Another touchy area of the 240 is the electrical system. There is a drainage channel in the unibody behind the two front fenders. Blockages can occur in these channels causing salt water to corrode the unibody wall. Behind the left wall sits the fuse box. Once a hole has formed, water gets into the fuse box causing massive corrosion. A leaking windshield can also cause this. To check if the fuse box has been infected with the corrosion virus, simply remove the fuse box door and look closely for white or green deposits on the contacts. This small task might save you a tremendous amount of grief and money in the long run. Make sure the heater fan works properly and quietly. It is very expensive to replace. In addition, try the wipers and the washer to ensure their proper function. If the wipers knock loudly, either the pivot shafts are seized or the wiper motor might need replacement. All instruments should be fully functional. Check the engine wiring harnesses as well. The insulation tends to crumble off with time, causing shorts in the system. These shorts can disable the charging system, and can give you false engine temperature and oil pressure readings. Check all lights for proper function, paying particular attention to back-up lights.

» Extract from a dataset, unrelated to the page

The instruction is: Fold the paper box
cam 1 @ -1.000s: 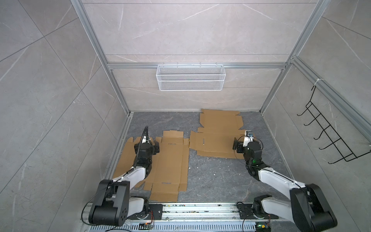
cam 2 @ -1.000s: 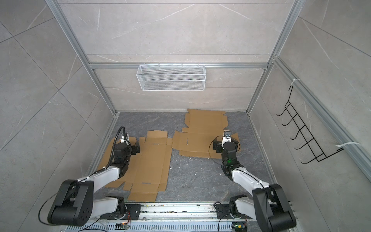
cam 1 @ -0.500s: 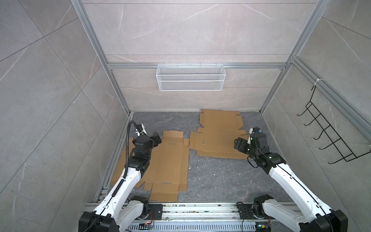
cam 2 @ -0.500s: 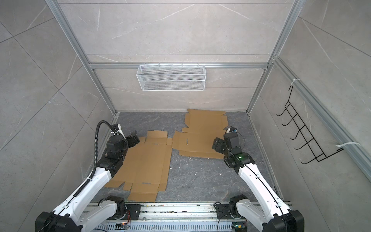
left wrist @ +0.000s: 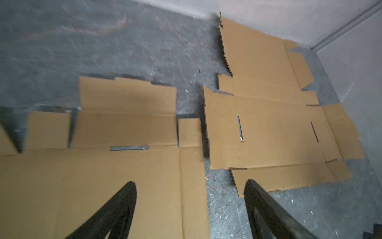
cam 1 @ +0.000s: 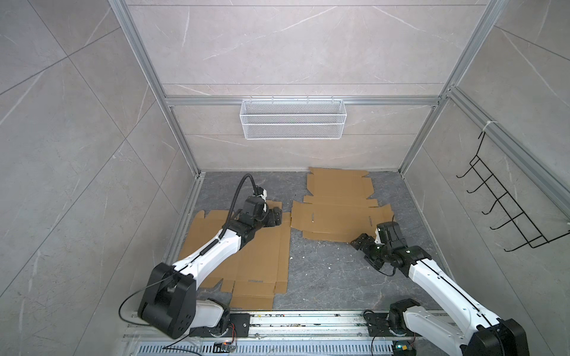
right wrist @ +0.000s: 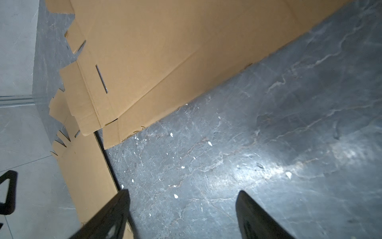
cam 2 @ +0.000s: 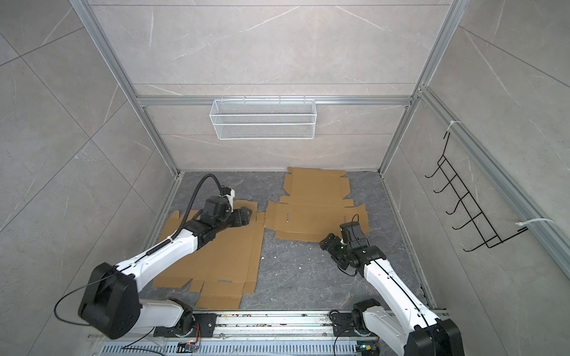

Like any other vehicle on the road, Volvos are prone to rust. A well maintained Volvo however, can retain its structural integrity quite nicely. There are several areas of the body, some hidden, some not, to keep your eye out for. The floors, fender edges, lower doors, rocker panels, hatch( wagon,) hood and spare wheel containers tend to rust badly. Watch for holes! Probably the most overlooked area of rust on the 200s and the most detrimental to passenger safety, is the lip just above the rear bumper. The upper-bumper rubber slides onto this lip to hold it in place. The big problem with this system is the salt water that gets trapped under the lip. Rust forms and holes are soon to follow. Carbon monoxide from the exhaust is then free to enter the trunk and eventually the passenger compartment as well. Check this area very carefully. Due to a design flaw which, incidentally, Volvo never corrected throughout the entire 200 series run, the area surrounding the license plate lights rusts to the point that the lights can actually fall out! Shock towers are another part of the body commonly overlooked by a prospective buyer. Inspect them thoroughly for rust. Inspect the sunroof for rust, particularly if the car is air-conditioned. Look for floor mats. This can make all the difference when you consider what salt and snow can do to the outside of a car. No mats could mean a badly rusted inner floor. Give each door a "lift" to see if the hinges are worn out.
Have your mechanic look at the car closely before you make your decision. Components such as brakes, steering, suspension, fuel system and universal joints can be checked at this time as well as engine compression and fuel management.
Drive the car. Is it comfortable? Is the performance geared to your needs? If it is a four speed with electronic overdrive, make sure the overdrive engages firmly and immediately. Check the seatbelts for fraying and proper function. If there is a sunroof, try it to make sure it works properly. Make sure the hand brake works. Listen for ticks, rattles and clunks coming from inside or outside and ask your mechanic about them. Often, clunking noises will originate from the control arm bushings, universal joints, or the center hanger bearing on the driveshaft. In order to test the clutch, lumber along at approximately 20 k/ph. Leaving your foot on the gas, depress the clutch pedal and quickly release it. The car should give you a considerable kick if the clutch is in good shape. Let go of the steering wheel and note whether the car veers in either direction. If it does, and the tire pressures are even, the car will need an alignment.
Have a lien check done to protect yourself from unneeded debt. A trip to the land registry office and $6 is a worthwhile investment for your protection.
These are just a few helpful tips on buying a used 240. Your mechanic will probably have others.